Oui, paysans ils le sont, pour la plupart d’entre eux. Beaucoup ont repris le travail du père et sont devenus cultivateurs avant que la Grande Guerre ne les déracine.
Non, cette scène ne représente pas deux hommes mais une allégorie du soldat-paysan. Si on la regarde de gauche à droite, un soldat, représenté de dos, marche le long d’un champ jaune de blé. On le reconnaît à son casque Adrian, à sa capote bleu horizon, à son harnachement et à la musette qu’on devine à son côté gauche. Il vient de dépasser, sur sa gauche, une croix recouverte, en partie, d’une couronne mortuaire tel un arbuste au pied duquel repose un fantassin de 1914 dont le képi à turban garance a été placé sur une croix de fortune bricolée dans l’urgence, reste matériel symbolique du défunt.

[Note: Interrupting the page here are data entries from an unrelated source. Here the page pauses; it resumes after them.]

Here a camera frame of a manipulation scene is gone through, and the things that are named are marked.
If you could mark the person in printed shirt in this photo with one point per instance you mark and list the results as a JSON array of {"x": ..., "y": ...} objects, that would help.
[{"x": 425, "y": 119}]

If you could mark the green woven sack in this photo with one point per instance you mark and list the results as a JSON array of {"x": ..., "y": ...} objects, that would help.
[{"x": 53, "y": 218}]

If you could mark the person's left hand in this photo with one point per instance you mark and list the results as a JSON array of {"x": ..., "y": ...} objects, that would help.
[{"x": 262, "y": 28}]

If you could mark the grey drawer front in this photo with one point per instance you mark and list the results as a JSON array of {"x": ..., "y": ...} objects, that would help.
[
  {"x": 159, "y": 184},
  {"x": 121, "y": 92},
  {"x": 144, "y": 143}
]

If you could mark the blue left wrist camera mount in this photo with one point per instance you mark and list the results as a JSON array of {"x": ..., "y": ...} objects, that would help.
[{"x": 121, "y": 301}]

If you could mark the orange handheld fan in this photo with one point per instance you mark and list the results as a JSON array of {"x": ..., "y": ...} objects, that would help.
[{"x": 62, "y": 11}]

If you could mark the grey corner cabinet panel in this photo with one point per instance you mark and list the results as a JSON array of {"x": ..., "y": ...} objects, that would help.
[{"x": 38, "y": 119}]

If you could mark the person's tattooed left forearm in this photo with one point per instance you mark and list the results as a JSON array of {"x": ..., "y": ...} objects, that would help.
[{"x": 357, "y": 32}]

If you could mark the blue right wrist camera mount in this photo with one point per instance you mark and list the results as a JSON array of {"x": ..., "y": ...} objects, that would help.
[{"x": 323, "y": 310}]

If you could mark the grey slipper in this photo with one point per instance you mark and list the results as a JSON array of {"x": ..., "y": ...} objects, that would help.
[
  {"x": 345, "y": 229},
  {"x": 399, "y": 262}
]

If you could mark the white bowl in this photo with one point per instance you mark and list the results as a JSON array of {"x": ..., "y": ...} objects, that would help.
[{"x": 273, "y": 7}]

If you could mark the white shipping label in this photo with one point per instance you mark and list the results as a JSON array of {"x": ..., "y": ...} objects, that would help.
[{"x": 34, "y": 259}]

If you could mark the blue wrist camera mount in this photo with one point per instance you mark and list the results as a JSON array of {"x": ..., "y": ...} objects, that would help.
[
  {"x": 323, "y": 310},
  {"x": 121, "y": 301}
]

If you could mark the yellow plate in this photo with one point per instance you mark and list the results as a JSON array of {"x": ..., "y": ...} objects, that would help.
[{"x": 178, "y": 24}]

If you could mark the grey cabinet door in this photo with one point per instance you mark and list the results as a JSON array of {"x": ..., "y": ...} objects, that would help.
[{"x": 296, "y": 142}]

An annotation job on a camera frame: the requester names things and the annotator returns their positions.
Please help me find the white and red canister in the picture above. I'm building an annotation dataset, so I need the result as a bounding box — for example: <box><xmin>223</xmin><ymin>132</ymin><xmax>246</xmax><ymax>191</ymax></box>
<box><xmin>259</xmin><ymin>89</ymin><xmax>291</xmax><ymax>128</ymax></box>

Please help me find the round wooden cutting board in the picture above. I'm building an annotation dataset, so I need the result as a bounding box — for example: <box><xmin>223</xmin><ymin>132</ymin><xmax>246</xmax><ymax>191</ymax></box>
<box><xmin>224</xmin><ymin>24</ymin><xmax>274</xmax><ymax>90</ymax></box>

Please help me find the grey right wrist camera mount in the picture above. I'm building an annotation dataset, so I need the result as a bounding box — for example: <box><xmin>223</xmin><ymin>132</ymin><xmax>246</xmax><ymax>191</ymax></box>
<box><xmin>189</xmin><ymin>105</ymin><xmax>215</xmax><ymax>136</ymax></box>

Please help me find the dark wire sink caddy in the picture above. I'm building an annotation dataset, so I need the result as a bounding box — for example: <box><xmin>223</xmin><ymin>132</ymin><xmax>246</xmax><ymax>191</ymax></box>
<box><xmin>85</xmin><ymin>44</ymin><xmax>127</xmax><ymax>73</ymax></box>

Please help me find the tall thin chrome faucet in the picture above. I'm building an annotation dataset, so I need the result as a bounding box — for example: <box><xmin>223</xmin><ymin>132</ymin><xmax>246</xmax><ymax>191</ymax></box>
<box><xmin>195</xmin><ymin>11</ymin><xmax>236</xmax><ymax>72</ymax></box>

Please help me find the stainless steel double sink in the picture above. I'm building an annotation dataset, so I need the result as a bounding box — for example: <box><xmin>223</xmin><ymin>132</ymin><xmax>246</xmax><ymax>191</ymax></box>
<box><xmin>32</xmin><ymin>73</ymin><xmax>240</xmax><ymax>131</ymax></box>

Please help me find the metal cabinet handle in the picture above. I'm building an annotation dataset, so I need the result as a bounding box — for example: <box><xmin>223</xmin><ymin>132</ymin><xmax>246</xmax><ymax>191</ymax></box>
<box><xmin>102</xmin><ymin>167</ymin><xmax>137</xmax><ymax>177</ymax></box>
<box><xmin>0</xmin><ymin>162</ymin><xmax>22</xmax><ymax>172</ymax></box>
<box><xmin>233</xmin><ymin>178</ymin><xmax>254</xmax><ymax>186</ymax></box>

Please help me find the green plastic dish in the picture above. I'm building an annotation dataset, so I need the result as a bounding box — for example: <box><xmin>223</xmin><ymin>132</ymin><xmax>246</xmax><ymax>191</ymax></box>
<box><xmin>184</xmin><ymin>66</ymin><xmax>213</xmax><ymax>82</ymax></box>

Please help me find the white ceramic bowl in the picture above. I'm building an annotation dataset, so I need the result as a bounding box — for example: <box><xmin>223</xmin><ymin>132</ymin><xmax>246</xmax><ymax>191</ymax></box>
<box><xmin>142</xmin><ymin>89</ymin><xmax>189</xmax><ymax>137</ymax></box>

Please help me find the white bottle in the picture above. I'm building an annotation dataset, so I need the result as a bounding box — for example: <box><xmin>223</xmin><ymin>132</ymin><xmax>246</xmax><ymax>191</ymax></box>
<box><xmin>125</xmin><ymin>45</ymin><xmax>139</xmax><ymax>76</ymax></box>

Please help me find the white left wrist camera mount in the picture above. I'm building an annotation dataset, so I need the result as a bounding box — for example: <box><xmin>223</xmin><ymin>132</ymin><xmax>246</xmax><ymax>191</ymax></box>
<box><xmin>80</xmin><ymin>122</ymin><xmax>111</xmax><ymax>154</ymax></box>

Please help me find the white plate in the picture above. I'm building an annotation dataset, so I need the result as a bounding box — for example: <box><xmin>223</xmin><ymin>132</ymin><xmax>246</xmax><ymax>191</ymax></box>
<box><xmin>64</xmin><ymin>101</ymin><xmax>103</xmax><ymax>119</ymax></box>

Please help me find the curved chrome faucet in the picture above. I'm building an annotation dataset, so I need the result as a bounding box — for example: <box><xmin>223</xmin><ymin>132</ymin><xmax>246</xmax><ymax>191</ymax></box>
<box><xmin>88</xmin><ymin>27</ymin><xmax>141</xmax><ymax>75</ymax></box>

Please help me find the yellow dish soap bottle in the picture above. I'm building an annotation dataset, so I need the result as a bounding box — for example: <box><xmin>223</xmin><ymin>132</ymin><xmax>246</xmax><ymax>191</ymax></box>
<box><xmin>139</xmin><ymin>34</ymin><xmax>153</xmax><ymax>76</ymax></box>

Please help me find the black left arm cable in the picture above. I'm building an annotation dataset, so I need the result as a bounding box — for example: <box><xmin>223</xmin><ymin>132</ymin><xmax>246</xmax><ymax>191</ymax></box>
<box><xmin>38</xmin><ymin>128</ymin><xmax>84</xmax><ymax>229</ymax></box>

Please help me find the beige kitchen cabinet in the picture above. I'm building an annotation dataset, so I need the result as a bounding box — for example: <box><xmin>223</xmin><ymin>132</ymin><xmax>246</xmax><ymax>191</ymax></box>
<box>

Soudain, il se défait de tout ce qui peut le gêner dans son travail de faucheur. Sur sa capote étalée à terre maintenant, il a relégué son fusil Lebel, qu’il a troqué, vite fait, sans même ôter son casque , contre une faux qui coupe le blé d’un geste ample et familier.
On ne voit pas son visage : un symbole n’en a pas !
Tout en travaillant, il regarde le ciel jaune d’or évoquant l’union de l’homme et de Dieu.
Toutefois, ce ciel est encombré de nuages violets évoquant le deuil.